- **Directions for this task**
Should the word "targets" occur in a line of the records, copy that line.

- **Data provided**
■ ■ ■
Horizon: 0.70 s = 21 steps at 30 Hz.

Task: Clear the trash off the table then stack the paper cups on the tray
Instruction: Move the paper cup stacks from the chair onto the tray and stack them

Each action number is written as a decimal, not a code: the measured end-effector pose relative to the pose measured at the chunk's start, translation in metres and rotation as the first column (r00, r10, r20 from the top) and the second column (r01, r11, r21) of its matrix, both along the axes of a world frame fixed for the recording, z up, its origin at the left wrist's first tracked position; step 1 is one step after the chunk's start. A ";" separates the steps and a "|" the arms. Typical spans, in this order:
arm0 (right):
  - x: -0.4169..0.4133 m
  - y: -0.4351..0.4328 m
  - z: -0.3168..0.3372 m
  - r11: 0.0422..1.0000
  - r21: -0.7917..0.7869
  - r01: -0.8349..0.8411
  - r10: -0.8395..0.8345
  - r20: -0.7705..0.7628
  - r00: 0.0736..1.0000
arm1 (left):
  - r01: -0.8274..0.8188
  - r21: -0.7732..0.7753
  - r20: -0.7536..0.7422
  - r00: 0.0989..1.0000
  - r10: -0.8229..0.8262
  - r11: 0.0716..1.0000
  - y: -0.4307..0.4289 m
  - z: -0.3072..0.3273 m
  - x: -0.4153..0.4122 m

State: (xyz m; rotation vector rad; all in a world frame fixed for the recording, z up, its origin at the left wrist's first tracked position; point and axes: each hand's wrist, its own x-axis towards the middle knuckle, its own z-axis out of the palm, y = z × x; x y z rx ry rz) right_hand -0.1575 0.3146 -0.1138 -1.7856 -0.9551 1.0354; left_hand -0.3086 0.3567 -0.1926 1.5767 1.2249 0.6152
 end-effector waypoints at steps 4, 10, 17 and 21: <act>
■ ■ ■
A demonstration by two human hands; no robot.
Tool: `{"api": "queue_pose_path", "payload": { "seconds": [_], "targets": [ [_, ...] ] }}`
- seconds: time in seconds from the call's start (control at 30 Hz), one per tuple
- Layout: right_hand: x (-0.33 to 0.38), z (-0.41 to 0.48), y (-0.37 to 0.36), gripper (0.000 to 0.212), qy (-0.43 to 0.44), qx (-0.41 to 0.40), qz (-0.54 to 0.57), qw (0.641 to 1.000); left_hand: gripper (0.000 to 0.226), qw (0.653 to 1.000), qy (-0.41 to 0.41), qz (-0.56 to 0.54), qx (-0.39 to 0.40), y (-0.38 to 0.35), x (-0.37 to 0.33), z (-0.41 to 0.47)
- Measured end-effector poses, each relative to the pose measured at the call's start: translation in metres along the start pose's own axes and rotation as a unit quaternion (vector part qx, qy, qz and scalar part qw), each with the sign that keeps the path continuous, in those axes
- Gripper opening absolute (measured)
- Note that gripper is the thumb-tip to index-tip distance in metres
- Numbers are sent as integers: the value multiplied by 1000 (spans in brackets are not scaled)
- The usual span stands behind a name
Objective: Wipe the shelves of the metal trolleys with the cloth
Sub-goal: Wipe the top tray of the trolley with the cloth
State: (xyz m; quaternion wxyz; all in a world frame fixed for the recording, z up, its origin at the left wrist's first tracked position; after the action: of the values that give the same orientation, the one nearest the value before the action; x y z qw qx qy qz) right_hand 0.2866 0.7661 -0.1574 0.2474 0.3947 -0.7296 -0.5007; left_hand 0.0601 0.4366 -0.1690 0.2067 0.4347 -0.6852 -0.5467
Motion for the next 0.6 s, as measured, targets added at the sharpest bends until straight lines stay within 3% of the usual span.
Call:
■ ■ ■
- **Answer to the exercise**
Tool: `{"api": "queue_pose_path", "payload": { "seconds": [_], "targets": [ [_, ...] ] }}`
Motion for the next 0.6 s, as measured, targets added at the sharpest bends until straight lines stay within 3% of the usual span.

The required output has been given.